What I would review and consider changing:

  • I would make different and separate installation instructions for both individual kits, (i.e. the base robot chassis), and the GoPiGo robot kit as a whole. It might be possible to make the GoPiGo instructions “depend” on the base chassis, sensor, and/or camera instructions so that changes to the sub-assembly instructions propagate through to the instructions for the entire kit.

  • I would make sure that any optional assembly steps, (or assembly step options), are mentioned BEFORE the assembly steps they apply to.

  • I would suggest that the assembly steps for any sensors/actuators included with the kit are thoroughly integrated with the instructions for the whole kit.

  • I would thoroughly use-test the instructions by giving the instructions - and a kit - to groups of varying ages so that you can find pain-points and make changes.

  • I would also seriously consider making a PDF version of the instructions available so that it can be downloaded and printed or read offline on a tablet or e-reader.

Overall grade: “C” - “C+”

Testing the assembled kit:

Also unfortunate is the apparent lack of post-assembly testability. The ability to test the basic functionality of the device, post assembly but before programming, would eliminate much of the angst and frustration that I see on these fora. Please allow me to suggest:

  • The addition of some kind of basic self-test routine that would poll for, (and test), the various installed features, sensors, etc. that are a part of the kit. (i.e. Do the motors turn? Do they turn in the correct direction? Does the distance sensor work? Does the camera work? Does the servo work? And so on.)

  • Within the web interface for the GoPiGo itself should be some kind of dedicated “dashboard” page with prominent data displays where sensors, camera, servos, etc. can be viewed, tested, and errors noted.

  • Also under this heading should be the ability to calibrate the device, sensors, and actuators.
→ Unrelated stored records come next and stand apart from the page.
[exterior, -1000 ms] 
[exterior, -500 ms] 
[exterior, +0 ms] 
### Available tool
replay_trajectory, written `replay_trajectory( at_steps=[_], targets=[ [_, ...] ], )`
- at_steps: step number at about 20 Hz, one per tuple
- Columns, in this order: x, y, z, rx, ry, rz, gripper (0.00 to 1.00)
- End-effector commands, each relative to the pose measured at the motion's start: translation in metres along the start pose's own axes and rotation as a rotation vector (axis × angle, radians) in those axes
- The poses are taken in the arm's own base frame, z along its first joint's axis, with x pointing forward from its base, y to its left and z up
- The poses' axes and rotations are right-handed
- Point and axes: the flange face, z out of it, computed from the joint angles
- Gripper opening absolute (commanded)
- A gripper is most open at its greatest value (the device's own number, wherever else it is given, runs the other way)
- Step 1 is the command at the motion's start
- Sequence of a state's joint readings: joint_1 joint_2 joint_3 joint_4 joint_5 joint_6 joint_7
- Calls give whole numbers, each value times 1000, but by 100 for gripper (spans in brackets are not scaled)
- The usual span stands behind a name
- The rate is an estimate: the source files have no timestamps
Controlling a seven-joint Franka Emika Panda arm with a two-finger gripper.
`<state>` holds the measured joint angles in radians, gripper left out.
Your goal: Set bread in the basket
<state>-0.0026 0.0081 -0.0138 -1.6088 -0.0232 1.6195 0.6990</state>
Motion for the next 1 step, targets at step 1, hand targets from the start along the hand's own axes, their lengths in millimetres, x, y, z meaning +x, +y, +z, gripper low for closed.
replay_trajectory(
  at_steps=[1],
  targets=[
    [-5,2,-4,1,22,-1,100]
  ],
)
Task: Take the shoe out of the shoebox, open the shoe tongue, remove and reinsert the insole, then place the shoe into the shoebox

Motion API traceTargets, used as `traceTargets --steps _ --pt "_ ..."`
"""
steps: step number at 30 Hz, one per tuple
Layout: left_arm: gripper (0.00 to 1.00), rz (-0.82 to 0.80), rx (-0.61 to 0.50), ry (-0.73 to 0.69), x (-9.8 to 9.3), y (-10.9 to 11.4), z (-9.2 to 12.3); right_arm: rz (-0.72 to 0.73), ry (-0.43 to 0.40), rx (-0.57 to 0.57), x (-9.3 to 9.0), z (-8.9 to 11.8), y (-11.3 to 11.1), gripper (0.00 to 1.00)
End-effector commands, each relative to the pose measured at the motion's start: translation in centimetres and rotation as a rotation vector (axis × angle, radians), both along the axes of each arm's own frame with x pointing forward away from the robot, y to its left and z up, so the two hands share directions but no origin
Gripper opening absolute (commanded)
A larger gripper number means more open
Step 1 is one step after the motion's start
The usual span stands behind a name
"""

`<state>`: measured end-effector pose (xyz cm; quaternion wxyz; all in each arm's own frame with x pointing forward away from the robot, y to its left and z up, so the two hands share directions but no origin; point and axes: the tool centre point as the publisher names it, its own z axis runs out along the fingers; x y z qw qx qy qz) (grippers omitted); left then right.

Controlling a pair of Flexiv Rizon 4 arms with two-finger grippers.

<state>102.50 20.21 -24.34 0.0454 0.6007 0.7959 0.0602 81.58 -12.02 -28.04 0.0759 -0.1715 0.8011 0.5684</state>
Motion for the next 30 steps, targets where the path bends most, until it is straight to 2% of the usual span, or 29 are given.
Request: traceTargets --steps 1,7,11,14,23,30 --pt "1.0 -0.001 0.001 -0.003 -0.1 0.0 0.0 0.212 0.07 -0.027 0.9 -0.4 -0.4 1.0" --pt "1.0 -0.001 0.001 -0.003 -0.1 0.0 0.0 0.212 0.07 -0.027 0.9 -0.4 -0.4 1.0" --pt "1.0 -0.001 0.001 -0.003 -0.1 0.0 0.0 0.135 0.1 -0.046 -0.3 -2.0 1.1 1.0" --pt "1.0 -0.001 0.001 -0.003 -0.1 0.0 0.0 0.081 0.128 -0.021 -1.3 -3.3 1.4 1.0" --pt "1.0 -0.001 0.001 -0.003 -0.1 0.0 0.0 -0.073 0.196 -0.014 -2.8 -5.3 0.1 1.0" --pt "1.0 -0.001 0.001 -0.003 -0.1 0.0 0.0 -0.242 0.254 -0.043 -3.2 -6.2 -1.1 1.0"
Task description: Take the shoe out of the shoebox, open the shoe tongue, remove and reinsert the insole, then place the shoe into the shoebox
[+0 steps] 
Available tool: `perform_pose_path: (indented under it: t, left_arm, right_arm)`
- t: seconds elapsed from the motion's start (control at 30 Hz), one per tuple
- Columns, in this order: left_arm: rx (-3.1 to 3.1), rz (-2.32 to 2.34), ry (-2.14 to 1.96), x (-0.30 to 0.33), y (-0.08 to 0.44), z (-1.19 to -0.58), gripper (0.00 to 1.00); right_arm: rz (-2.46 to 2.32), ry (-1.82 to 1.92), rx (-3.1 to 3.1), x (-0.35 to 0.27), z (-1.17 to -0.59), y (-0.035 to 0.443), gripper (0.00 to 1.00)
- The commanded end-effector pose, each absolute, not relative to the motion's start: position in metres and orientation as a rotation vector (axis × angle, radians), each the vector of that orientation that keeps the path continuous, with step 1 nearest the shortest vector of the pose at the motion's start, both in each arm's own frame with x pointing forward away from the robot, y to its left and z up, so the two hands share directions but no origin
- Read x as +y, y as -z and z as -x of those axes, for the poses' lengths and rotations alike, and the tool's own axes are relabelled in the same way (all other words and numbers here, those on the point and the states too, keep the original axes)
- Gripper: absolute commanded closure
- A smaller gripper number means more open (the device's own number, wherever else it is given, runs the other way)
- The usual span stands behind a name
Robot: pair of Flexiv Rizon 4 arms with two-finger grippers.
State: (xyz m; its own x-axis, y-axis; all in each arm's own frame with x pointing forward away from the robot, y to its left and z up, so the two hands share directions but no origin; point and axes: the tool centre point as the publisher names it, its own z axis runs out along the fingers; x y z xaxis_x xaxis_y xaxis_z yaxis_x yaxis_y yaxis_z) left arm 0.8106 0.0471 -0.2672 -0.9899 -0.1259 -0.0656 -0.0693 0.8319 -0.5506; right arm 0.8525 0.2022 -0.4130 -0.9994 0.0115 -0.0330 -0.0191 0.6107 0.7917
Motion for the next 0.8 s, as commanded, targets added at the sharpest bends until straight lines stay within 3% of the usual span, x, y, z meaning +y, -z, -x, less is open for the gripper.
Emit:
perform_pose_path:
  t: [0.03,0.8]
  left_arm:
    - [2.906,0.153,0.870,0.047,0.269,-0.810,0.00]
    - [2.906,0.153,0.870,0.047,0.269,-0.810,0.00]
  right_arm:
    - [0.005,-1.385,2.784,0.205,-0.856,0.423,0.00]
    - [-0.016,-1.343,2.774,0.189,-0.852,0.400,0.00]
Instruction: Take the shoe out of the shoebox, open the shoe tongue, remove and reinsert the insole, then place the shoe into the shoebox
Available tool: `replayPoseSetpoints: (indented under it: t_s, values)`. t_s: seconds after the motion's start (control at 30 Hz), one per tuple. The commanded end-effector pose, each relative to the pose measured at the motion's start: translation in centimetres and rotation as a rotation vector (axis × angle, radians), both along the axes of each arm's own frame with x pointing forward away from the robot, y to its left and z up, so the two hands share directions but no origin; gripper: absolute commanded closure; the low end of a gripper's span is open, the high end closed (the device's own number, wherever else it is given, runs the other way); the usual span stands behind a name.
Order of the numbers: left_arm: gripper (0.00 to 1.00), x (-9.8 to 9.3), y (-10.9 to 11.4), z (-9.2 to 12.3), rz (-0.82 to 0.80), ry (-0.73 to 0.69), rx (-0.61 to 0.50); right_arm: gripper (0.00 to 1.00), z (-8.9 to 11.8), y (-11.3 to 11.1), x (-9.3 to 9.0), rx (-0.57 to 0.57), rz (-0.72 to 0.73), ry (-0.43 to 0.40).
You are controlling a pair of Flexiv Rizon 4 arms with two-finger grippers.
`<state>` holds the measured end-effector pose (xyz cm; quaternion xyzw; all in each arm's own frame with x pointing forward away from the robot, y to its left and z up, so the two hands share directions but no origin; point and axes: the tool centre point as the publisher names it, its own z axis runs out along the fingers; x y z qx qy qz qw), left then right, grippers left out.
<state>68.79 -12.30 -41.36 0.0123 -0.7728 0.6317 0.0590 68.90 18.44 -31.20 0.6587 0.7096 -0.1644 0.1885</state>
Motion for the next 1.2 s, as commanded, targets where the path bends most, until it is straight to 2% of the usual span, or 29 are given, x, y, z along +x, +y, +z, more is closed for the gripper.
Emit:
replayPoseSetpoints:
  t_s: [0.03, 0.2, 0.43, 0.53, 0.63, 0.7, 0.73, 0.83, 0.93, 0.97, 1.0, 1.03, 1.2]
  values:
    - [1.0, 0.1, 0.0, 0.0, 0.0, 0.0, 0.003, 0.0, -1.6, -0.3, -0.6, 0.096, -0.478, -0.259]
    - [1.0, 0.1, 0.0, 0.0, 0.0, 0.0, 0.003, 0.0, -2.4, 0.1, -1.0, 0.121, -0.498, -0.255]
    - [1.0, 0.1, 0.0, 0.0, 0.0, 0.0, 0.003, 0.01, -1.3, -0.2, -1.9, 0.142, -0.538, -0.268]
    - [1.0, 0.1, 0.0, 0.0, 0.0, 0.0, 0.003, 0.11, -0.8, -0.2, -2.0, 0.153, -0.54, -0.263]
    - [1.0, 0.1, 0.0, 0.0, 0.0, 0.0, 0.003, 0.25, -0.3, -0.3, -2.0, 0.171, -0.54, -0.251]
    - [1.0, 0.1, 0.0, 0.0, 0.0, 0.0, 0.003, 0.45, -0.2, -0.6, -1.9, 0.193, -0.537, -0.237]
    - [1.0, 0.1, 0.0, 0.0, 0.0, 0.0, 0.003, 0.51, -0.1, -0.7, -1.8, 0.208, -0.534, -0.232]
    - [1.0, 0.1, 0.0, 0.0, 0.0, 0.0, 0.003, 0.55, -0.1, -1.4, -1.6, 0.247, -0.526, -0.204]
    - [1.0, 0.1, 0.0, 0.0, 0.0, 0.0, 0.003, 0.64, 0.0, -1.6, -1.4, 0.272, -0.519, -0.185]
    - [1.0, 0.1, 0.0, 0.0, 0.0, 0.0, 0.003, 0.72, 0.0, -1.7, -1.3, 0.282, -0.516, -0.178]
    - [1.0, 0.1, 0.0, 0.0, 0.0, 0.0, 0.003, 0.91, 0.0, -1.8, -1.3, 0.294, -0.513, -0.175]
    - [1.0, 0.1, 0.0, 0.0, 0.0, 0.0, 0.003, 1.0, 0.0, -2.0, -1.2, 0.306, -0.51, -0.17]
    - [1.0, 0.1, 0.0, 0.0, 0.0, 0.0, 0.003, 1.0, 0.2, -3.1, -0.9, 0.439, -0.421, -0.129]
With this, the front servo can be adjusted so that “centered” is truly straight ahead, a turn of 90 or 180 (or so) degrees right or left is truly 90 or 180 degrees, (and not 60 or 120 degrees), and other sensors - such as distance measurement sensors - can be set to real and actual values.

Summary:

In summary, I believe that the GoPiGo kit is an excellent buy and can be very useful both as an introduction to robotics and as a valuable teaching aide.

With a little polish and usability testing, this could easily become THE world-class kit that all others are measured against.

Jim “JR”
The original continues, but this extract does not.